From the line that has "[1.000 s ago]" down to the last line of the data below, set down every line exactly, but none of the pictures.

══ Available data ══

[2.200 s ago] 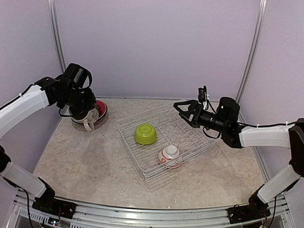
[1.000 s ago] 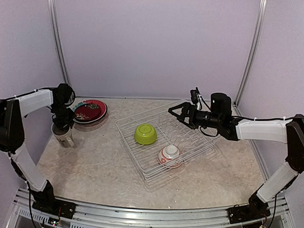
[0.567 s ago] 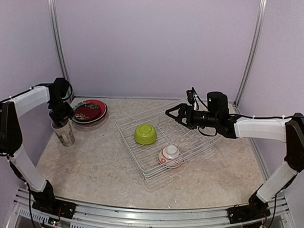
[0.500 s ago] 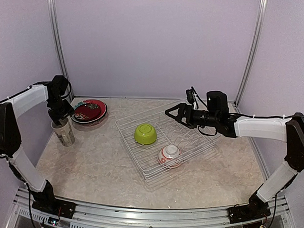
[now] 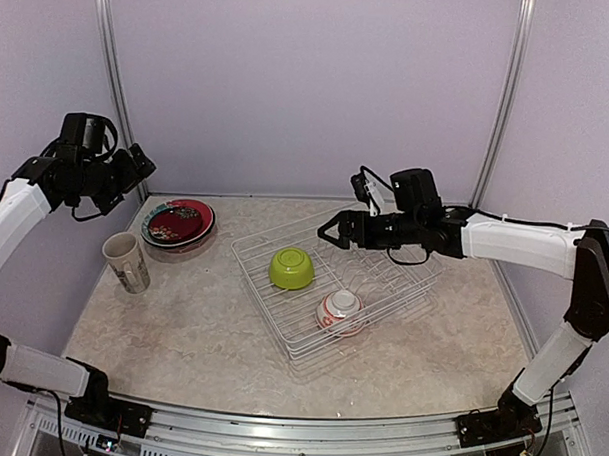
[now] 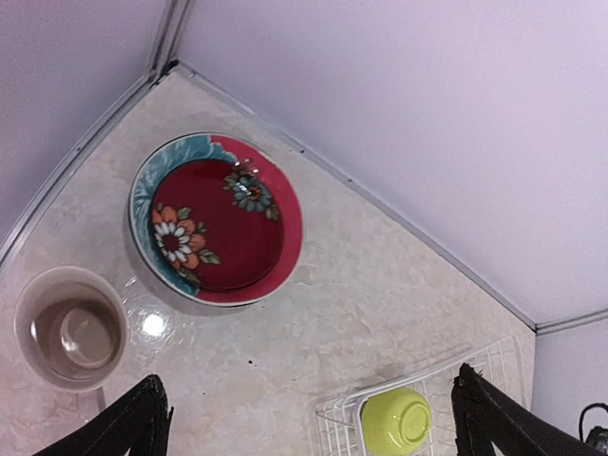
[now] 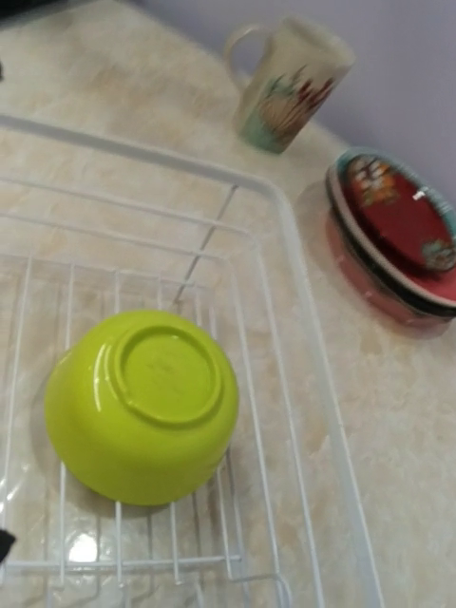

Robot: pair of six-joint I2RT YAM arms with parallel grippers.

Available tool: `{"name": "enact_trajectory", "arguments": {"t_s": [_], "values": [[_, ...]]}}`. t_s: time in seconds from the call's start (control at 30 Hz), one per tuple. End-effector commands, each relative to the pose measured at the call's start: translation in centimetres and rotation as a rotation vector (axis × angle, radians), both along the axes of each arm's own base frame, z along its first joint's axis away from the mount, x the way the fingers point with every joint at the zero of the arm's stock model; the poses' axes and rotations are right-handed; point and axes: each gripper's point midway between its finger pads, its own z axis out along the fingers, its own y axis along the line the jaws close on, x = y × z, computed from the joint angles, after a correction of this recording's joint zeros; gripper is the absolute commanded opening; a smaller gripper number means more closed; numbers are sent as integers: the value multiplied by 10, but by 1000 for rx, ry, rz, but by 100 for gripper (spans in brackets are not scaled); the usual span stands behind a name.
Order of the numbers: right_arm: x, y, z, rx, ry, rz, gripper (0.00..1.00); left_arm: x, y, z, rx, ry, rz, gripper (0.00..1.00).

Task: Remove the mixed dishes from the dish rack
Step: Place the cup at the corner of the board, then grab the bowl from the dish rack.

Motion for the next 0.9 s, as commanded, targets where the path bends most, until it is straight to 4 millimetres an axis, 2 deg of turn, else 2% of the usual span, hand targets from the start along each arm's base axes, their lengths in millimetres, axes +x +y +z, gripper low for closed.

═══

Your response:
[1.000 s ago] 
[0.567 s ago] 
[0.500 s ago] 
[now] 
[now] 
[now] 

Robot: pair of six-joint I2RT YAM arms with parallel grippers.

Available tool: `{"name": "enact_trajectory", "arguments": {"t_s": [_], "values": [[_, ...]]}}`. t_s: time in seconds from the call's start (control at 30 Hz), one per tuple. End-effector commands, each relative to the pose measured at the call's start: translation in centimetres and rotation as a rotation vector (axis × angle, radians), both along the axes of each arm's own base frame, z along its first joint's axis away from the mount, x the way the fingers point with every joint at the zero of the arm's stock model; the poses' axes and rotations are right-handed; point and axes: each gripper's point midway between its finger pads, its own z axis out along the fingers, its own y axis along the line the jaws close on, x = y × z, computed from the joint angles, after a correction of this recording's joint zeros; gripper is the absolute commanded opening; a smaller gripper number means more closed; numbers are sent as integers: the value multiplied by 10, but by 1000 for rx, ry, rz, but by 100 for gripper (spans in brackets are not scaled); the usual span stands behind a name.
Order of the numbers: right_arm: x, y, z, rx, ry, rz, gripper (0.00..1.00); left_arm: x, y, z, rx, ry, rz, gripper (0.00..1.00).

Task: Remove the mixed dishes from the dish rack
Step: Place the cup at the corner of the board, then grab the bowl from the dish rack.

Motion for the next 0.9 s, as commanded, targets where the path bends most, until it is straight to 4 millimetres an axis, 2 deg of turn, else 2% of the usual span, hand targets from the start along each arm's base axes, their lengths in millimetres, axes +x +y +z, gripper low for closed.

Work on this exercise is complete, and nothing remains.